However, since the baffle plate 2 increases the blown-out air 18
but decreases the blown-out air 17, as shown in FIG. 11, the
outside air flows into the structure of the blowing-out port from
the upper part of the port where the blown-out air 17 is decreased.
Accordingly, since the baffle plate 2 in direct contact with the
blown-out air is cooled in the air, dew condensation at an end face
6 of the baffle plate 2 is caused. Therefore, also in this case, it
is necessary to attach a member having a water retaining property
such as a flocked tape to the end face 6, like in the case of the
jumper mount 1.
In this way, although the prior art can resultantly reduce or
prevent the phenomenon of the dew condensation with respect to the
blowing-out port in the air conditioner, the dew condensation
occurs at other portions in turn, so that it is necessary to attach
a member having a water retaining property such as a flocked tape
or to additionally attach other parts known as prior arts, thus
raising the problem of an increase in the number of component
parts.
In the meanwhile, FIG. 19 is a side cross-sectional view showing a
conventional window type air conditioner which is installed on a
wall. In FIG. 19, reference numeral 31 designates a casing of the
air conditioner, the inside of which is divided into an exterior
side and an interior side by a partition plate 32; 33, an exterior
suction port through which exterior air is sucked from the exterior
of a room; 34, an exterior blowing-out port, through which air is
blown out to the exterior of the room; 35, an interior suction
port, through which interior air is sucked from the interior of the
room; 36, an interior blowing-out port, through which air is blown
out to the interior of the room; 37, an exterior heat exchanger
disposed in the vicinity of the exterior blowing-out port 34 inside
the casing 31; 38, an interior heat exchanger disposed in the
vicinity of the interior suction port 35 inside the casing 31; 39,
an electric motor for blowing, disposed on the exterior side; 40,
an axial fan interposed between the exterior heat exchanger 37 and
the electric motor 39 and connected to the electric motor 39; 40a,
a blade fixing portion (i.e., a boss), to which a blade of the
axial fan 40 is fixed; 41, a sirocco fan interposed between the
interior heat exchanger 38 and the electric motor 39 and connected
to the electric motor 39; 42, a fan cover disposed around the axial
fan 40; and 43, a compressor constituting a refrigerant cycle
together with the exterior heat exchanger 37 and the interior heat
exchanger 38.
In the air conditioner such constituted as described above, the
electric motor 39 drives to rotate the axial fan 40 on the exterior
side, so as to suck the exterior air through the exterior suction
port 33. The exterior air is sucked into the axial fan 40, and
then, is blown out of the exterior blowing-out port 34 through the
exterior heat exchanger 37.
Moreover, the electric motor 39 drives to rotate the sirocco fan 41
on the interior side, so as to suck the interior air through the
interior suction port 35. The interior air is sucked into the
sirocco fan 41 through the interior heat exchanger 38, and then, is
blown out of the interior blowing-out port 36.

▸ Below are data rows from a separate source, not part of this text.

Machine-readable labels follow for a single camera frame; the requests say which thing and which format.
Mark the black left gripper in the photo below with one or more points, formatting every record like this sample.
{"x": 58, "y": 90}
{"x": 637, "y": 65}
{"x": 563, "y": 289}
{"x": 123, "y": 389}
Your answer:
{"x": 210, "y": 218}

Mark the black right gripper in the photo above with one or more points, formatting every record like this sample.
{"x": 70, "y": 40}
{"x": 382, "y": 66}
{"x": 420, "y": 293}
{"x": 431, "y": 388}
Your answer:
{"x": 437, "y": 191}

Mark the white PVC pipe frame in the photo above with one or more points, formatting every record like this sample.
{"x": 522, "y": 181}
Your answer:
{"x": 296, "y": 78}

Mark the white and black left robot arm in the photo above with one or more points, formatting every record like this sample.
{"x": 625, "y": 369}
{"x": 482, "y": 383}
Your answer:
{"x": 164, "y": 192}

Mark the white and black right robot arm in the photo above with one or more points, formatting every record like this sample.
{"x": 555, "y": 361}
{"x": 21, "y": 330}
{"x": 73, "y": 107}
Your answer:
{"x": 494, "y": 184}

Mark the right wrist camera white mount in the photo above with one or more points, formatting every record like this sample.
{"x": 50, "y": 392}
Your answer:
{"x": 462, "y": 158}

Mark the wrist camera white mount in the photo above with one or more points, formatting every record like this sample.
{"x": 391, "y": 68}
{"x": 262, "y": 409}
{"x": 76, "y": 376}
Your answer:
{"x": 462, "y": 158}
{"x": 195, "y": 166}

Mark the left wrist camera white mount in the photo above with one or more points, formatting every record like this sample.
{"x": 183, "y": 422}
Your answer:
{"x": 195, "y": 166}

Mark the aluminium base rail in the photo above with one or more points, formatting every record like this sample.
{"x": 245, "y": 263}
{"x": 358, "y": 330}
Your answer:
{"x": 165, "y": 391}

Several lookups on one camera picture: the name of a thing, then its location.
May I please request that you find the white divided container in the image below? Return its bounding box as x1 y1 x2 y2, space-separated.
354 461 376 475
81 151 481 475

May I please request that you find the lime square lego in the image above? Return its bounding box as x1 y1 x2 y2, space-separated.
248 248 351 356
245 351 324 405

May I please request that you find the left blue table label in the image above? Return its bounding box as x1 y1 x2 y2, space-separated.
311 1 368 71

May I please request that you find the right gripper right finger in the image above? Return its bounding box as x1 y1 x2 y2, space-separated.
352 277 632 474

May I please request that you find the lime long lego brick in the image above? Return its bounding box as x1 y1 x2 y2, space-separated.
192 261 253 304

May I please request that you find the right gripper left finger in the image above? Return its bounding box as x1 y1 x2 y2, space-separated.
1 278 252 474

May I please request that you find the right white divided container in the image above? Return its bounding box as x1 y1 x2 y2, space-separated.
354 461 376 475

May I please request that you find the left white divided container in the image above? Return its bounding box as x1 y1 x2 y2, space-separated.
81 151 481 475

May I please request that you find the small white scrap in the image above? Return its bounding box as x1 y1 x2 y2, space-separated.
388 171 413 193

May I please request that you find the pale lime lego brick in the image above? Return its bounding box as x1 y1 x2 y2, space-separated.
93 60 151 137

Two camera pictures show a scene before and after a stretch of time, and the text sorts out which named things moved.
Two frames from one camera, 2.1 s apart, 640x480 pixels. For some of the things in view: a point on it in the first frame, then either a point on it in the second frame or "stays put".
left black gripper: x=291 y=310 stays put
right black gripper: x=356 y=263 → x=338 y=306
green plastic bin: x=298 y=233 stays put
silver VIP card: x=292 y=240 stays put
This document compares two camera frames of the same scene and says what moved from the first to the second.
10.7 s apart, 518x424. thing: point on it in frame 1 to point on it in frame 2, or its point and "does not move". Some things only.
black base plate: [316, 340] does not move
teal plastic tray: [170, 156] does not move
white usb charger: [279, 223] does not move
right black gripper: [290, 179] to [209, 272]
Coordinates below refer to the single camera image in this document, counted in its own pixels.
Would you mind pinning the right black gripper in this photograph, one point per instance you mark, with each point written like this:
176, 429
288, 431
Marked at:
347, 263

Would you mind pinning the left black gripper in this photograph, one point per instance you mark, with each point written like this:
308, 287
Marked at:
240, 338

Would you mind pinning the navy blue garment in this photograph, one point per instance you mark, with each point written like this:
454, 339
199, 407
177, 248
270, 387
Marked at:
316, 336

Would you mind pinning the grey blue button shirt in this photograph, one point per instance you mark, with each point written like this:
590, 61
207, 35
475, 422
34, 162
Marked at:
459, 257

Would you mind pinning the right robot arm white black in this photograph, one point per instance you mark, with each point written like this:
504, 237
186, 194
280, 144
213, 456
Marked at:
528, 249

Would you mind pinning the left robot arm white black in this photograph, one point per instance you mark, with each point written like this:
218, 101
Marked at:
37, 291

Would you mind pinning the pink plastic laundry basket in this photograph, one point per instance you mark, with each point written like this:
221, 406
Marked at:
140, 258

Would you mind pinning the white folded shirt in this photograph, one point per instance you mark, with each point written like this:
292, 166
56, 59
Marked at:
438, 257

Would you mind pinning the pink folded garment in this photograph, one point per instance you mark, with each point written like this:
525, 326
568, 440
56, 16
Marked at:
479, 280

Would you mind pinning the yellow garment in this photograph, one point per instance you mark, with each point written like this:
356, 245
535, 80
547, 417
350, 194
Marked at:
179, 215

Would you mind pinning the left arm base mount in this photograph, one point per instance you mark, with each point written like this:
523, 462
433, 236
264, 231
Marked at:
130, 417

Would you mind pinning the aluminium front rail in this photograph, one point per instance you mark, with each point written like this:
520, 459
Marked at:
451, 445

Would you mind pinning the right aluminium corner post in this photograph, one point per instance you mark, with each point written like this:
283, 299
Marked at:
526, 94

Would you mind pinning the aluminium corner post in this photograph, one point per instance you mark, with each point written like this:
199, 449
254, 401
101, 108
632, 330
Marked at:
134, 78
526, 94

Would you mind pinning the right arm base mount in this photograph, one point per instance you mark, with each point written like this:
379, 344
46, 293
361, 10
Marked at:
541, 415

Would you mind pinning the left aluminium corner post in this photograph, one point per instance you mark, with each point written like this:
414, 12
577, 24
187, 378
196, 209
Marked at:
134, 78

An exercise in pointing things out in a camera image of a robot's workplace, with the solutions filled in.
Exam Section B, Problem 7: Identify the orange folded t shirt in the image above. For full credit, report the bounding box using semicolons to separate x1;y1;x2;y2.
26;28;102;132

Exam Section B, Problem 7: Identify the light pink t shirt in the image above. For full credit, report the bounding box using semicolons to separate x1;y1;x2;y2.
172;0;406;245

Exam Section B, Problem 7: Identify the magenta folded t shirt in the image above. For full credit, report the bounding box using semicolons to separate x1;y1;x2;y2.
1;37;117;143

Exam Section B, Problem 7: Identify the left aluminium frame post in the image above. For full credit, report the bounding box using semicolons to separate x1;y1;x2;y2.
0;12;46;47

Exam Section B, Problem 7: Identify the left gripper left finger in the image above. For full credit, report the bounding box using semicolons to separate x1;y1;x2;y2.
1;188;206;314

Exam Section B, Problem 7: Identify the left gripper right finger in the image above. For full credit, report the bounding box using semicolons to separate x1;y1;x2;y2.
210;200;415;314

In the conventional air conditioner such constituted as described
above, the exterior heat exchanger 37 is greater in size than the
outer diameter of the axial fan 40, and further, the exterior heat
exchanger 37 and the axial fan 40 are arranged in close proximity
to each other. Consequently, inflowing air at the fin tips of the
exterior heat exchanger 37 placed apart from the outer diameter of
the axial fan 40 flows as illustrated in FIG. 20. That is, an angle
.theta. between the fin and the inflowing airflow is large, thus
raising the problems that the inflowing air is liable to be
separated from the fins and noise is likely to occur.
Additionally, since no air flows at the rear end 50 of the boss 40a
of the axial fan 40, the inflowing air flows into the fin tips
facing the boss 40a with a large inflowing angle, thereby raising
problems similar to those described above.
SUMMARY OF THE INVENTION
The present invention has been accomplished in an attempt to solve
the above problems observed in the prior art. An object of the
present invention is to provide an air conditioner in which an
airflow inside the air conditioner is rectified with simple
configuration, thus maintaining blowing performance and preventing
dew condensation or suppressing noise.
According to the present invention, an air conditioner having an
air duct through which temperature-conditioned air reaches a
blowing-out port, comprises a rectifying mechanism having a
blown-out air passage therein, for rectifying a flow of the
conditioned air toward a predetermined flowing direction. Thus, it
is possible to produce the effect of rectifying air with simple
configuration while maintaining the blowing performance.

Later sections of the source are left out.